Шрифт:
Я люблю снегопад так, как, наверно, любили его мои далекие славянские предки. Снегопад в тишине, в сосновом бору, когда волнами, шелестящими и воздушно-легкими, сыплет над твоей головой, и все скрывается во мгле, лишь гнутся все ниже лапы, уходит в небытие и сон старая, сухая трава — былинник…
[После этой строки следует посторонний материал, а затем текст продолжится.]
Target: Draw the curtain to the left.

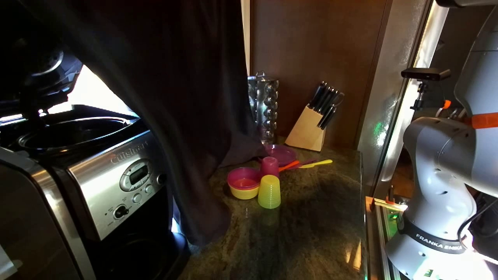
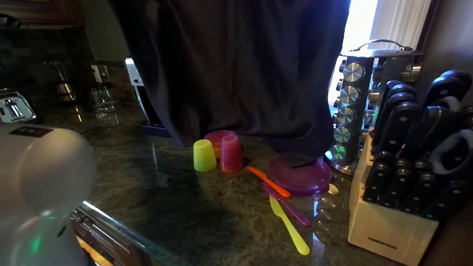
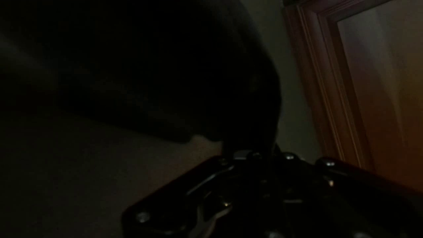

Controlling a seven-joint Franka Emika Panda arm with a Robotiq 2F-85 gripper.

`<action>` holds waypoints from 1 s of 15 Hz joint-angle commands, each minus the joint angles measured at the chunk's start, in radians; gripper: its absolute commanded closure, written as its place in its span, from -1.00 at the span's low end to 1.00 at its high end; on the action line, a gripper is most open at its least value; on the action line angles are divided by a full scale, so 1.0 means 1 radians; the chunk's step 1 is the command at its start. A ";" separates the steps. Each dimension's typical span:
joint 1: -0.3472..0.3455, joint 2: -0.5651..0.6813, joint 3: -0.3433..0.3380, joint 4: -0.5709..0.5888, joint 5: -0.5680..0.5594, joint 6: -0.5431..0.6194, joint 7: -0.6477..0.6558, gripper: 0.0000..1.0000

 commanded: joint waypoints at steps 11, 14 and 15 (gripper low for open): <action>-0.220 -0.109 -0.016 -0.107 -0.356 -0.234 0.076 0.99; -0.295 -0.141 0.006 -0.105 -0.506 -0.332 0.168 0.99; -0.317 -0.148 0.012 -0.099 -0.552 -0.365 0.187 0.99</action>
Былина, былинка, быль… Язык наш сближает слова странно и мудро, и ты — былинка — в огромном прекрасном мире тоже становишься причастным к былине, потому что жизнь каждого человека — былина. Там, в былине твоей малой жизни, тоже есть удалой богатырь Вольга Буслаевич, способный обернуться и серым волком, и птицей-соколом, и серебряным горностаем. Меня всегда восхищал этот образ русского витязя, легкого и веселого, изворотливого и смышленого. В детстве я мечтал быть Вольгой. Нет, не угрюмым могутным оратаем Микулой, что несет в малой сумочке страшную тягу матери-сырой земли. Не широкоплечим, закованным в броню Святогором, от поступи коня которого гнется белая дорога. Я воображал себя Вольгой, в имени которого беспечная воля к превращениям, озорная и молниеносная мысль человека, что малым мурашком вползает в неприступный вражеский замок или щукой зубастою добывает из синего моря-окияна заветное яйцо, внутри которого на острие иглы смерть и гибель Кащея — главного и угрюмого врага всего живущего… Странно, но именно Кащея я больше всего ощущал в жизни как скрытого и явно присутствующего злодея. В детстве я плакал, чувствуя перед сном, что он — этот сухопарый старик с тонкими губами и хрящеватым носом — где-то прячется в темноте, злобно ожидая, пока я засну. Я мечтал быть Вольгой, и в глухоломном лесу найти и разрушить страшный Кащеев замок, откуда — я знал — приходит смерть. Она пришла к моей матери, когда мне не было и пяти лет, она унесла мою бабушку, читавшую мне былины в маленьком уральском городке, и образы двух моих самых дорогих женщин навсегда залили слезами ненависти к Кащею мое детство…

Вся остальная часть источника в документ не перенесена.